I looked at Kevin. Kevin looked at me. He asked again, “What do we do?”

I shrugged. “We’re almost home,” I said. “Let’s just keep going this last little bit, and see what happens.”

So I jogged the last thirty feet to reach home, and then took one last giant stride and planted my right foot squarely onto the middle of the plate, and then stepped off and turned around to watch Kevin. Kevin was maybe three steps behind me, and he did a big bunny-hop onto the plate and just stood there, radiant with joy. Jesus the catcher had a big grin on his face as he caught me up into a tight embrace, and then he let me go and hugged Kevin tight, too. I looked at umpire Jesus. He was grinning at me, too, and he had his hands out wide as he called, “Safe!” Then he looked at Kevin, and moved his hands in to his hips and then snapped them back to full extension, and he again called out “Safe!”

The game was over, and it was a victory. I could have been out at second. I had thought for sure I’d be out at the plate.

But I still don’t know what this was. A dream? A vision? A parable? It is somehow the story of what it means to be the children of God. It turns out we have brothers – and sisters! – we never knew we had. It turns out we have teammates so far away we can’t even tell who they are. We face some tough opposition, and it looks like that opposition will defeat us: we feel vulnerable, like the smallest mistake could cost us so much, it could cost us everything. This could so easily be a loss.

And yet we are almost home. Sometimes it feels like our opponents will surely put us out, out, forever out. And still: even when we are dying, we are almost home. And the catcher who catches us and embraces us and will not let us fall: that’s Jesus. And the judge, the umpire, the one who decides whether we are safe and victorious, or out and lost: that’s Jesus, too.
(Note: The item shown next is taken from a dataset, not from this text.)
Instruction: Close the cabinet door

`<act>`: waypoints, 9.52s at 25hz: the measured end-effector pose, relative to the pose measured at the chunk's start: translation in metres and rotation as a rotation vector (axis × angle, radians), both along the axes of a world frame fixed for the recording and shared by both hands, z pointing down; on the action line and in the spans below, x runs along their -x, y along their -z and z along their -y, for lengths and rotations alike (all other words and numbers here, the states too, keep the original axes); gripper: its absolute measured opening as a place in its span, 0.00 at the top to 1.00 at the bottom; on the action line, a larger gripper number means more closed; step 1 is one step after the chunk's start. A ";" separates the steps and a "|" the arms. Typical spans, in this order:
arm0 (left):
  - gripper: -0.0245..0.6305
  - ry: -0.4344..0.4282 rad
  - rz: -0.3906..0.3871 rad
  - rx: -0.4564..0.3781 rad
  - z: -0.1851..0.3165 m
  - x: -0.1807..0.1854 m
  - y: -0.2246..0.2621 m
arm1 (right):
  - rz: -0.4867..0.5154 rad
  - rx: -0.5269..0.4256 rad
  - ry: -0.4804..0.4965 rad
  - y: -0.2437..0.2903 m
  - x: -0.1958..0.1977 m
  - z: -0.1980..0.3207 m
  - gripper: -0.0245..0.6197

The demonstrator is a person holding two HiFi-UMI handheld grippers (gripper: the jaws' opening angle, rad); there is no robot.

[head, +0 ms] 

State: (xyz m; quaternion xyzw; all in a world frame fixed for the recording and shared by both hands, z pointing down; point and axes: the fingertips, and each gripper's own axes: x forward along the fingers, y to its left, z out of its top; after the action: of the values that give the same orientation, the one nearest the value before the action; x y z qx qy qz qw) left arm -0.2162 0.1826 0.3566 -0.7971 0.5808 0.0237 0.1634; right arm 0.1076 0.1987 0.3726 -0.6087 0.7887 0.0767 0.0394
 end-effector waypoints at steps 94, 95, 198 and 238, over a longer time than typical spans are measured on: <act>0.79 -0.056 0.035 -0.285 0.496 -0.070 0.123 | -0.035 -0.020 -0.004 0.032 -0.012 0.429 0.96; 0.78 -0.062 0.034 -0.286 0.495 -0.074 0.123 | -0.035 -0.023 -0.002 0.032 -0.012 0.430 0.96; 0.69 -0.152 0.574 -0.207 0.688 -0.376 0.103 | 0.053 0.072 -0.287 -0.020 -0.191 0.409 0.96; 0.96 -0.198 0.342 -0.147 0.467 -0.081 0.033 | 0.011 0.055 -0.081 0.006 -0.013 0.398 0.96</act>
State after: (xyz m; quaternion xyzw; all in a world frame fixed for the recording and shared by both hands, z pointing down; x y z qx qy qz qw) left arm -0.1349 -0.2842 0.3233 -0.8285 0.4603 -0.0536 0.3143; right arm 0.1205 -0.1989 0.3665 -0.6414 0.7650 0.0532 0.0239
We’re all like a couple of kids stopped halfway between third base and home, trying to figure out what to do. Will we get put out, or will we make it in?

But the scripture proclaims: See what love the Father has given us, that we should be called children of God; and that is what we are! Believe it, children of God: believe it. We’re almost home. So like I said to Kevin: let’s just keep going.
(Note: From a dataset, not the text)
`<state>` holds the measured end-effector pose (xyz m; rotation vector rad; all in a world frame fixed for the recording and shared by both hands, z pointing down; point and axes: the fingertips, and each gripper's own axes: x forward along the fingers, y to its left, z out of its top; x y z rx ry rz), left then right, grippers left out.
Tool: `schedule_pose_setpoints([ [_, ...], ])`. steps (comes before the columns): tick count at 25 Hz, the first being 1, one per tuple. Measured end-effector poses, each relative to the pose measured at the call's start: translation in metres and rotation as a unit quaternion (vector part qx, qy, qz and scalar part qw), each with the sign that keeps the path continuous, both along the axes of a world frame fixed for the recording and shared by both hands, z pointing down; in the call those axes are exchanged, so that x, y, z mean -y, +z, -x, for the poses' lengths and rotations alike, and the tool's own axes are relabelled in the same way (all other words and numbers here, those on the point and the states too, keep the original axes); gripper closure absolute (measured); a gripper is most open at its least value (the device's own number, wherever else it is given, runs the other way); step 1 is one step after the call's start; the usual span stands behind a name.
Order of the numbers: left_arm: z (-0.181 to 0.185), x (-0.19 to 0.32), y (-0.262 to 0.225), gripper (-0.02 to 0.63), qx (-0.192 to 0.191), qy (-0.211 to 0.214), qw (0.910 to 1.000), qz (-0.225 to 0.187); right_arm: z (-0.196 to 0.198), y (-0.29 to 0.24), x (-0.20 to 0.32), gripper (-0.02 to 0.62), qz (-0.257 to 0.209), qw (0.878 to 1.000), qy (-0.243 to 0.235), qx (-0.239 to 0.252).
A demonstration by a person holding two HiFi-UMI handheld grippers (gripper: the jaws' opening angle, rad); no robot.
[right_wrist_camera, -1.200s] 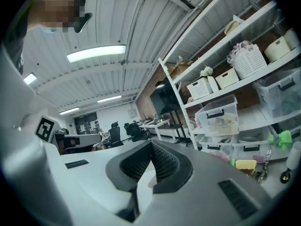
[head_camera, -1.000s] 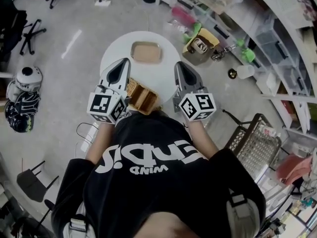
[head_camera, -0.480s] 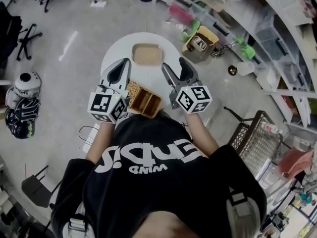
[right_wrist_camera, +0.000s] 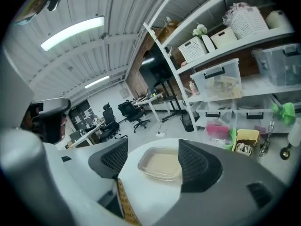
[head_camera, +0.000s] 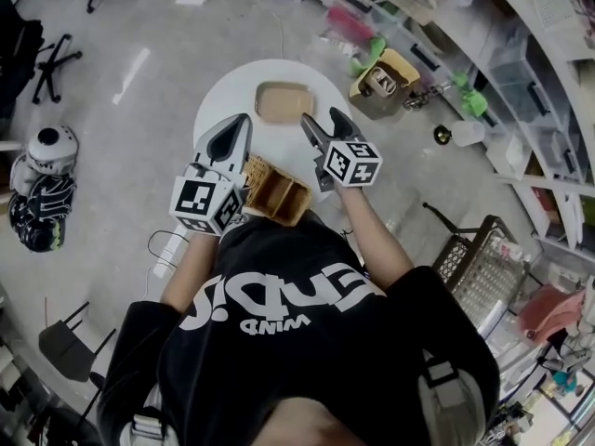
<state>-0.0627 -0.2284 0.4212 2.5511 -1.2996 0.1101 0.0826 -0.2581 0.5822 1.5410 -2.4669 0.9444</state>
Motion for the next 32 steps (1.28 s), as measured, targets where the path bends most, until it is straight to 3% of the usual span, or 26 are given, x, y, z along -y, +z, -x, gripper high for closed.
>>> schedule_pose_setpoints([
  [10,0.01,0.004,0.015,0.606,0.014,-0.008,0.9997,0.017,-0.003,0.093,0.031,0.276,0.086,0.996,0.014,-0.009],
  [16,0.021,0.004,0.023,0.606,0.018,-0.019,0.9994,0.022,0.003,0.12,0.036,0.278,0.109,0.994,-0.001,-0.005],
  [23,0.029,0.003,0.026,0.606,0.024,-0.028,0.9988,0.033,0.001,0.143,0.039,0.287,0.147,0.989,0.018,0.006],
  [32,0.039,0.004,0.032,0.606,0.03,-0.029,0.9985,0.035,0.014,0.147,0.04,0.382,0.164,0.986,0.0,0.038],
])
One response to “Almost Home (I John 3:1)”

  1. I miss your sermons. I am going to steal parts of it to lead our youth to them knowing that they are God’s children. (If you will let me) We preach this to them, but I love how you crafted it through the dream. We will also be using this as our small group discussion tomorrow morning as well. Scott Randle brought it to our attention. Know you are still loved here and lots of prayers for you while you are on the base path.